Finding cures for children's genetic diseases


Commonwealth Centenary aids cancer research


As Children’s Medical Research Institute approaches its 60th Anniversary, it was pleased to be the beneficiary of a $10,000 gift from Commonwealth Bank - who are celebrating their Centenary.

This week the Sydney Region Deputy Area Manager, Millie Manu, and the Toongabbie Branch Manager, Tom Brown, visited CMRI to present a cheque to support cancer research.

Every Commonwealth Bank branch was asked to choose an organisation that they were passionate about, as part of the Centenary Celebrations, and Mr Brown said cancer had touched his staff, so they selected CMRI.

“We know that research can create an end to people’s suffering, and that’s very powerful,’’ he said. “We hope that with research, no one else has to go through that pain.’’

Ms Manu said she had seen, first hand, how research could help. Her cousin was born with a rare genetic condition and was told he would not live beyond his fifth birthday.

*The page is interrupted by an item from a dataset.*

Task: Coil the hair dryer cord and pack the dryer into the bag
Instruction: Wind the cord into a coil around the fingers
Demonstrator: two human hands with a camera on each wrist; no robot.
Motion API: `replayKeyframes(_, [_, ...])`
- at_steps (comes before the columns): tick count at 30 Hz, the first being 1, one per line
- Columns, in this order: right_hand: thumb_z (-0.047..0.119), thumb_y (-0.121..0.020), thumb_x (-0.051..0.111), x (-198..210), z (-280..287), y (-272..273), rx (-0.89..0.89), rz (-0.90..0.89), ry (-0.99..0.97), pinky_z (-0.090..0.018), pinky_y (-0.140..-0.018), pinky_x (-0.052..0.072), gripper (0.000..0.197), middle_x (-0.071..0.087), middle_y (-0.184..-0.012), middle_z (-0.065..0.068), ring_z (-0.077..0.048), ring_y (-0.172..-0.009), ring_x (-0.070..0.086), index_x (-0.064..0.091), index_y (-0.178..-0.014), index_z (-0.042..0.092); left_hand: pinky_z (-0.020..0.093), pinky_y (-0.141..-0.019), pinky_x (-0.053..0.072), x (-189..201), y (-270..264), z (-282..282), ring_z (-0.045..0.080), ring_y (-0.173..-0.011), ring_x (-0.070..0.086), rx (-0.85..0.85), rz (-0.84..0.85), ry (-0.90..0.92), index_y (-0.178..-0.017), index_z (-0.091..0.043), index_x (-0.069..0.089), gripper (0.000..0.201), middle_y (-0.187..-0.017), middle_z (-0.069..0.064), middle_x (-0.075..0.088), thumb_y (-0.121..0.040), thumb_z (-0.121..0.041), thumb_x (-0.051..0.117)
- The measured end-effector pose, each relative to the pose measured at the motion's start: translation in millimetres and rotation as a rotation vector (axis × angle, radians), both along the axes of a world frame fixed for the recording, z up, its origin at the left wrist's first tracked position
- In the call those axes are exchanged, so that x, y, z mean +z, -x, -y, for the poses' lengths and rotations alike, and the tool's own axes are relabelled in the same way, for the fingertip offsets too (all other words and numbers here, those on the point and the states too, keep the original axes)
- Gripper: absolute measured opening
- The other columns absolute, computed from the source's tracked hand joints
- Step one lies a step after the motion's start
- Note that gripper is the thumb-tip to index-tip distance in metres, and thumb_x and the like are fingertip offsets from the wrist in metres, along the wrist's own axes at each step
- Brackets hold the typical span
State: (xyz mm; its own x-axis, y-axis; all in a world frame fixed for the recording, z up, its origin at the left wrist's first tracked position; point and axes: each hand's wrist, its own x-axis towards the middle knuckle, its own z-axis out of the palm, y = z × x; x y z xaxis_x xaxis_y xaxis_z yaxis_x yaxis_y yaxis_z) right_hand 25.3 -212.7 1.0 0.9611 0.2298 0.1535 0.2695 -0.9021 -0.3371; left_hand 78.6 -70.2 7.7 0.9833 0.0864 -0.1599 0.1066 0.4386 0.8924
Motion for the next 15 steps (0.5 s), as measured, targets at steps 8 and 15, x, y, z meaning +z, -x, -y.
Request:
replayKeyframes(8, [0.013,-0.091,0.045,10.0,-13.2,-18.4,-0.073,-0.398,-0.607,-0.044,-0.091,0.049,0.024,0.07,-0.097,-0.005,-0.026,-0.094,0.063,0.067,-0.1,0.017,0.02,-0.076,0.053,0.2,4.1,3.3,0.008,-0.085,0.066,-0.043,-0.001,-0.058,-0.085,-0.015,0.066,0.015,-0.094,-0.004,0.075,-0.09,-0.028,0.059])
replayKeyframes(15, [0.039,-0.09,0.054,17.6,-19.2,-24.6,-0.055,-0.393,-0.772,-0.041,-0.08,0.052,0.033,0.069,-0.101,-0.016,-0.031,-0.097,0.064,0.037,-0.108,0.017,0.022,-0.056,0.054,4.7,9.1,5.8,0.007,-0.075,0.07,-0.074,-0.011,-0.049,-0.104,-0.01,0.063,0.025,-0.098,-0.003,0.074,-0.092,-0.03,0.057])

He is now aged 25.

“He’s alive, he still has a daily battle for his health, but he’s alive.’’

After presenting the cheque, Mr Brown and Ms Manu were taken on a tour of CMRI and heard about the research being done by senior scientists, including Associate Professor Tracy Bryan, who is Head of the Cell Biology Unit, and Senior Research Officer in the Cell Biology Unit, Dr Scott Cohen.

Professor Bryan talked about her team’s work in cancer research, and their focus on a key factor in the majority of cancers, telomerase – which allows cancer cells to grow out of control. She thanked the Commonwealth Bank for their support.

“Cancer cells are very good at evading our controls, and we need scientific research to outsmart them, Professor Bryan said.  “What most people don’t realize with medical research is that we need funding for machines, yes, but also to provide the scientists that do this work with a viable career.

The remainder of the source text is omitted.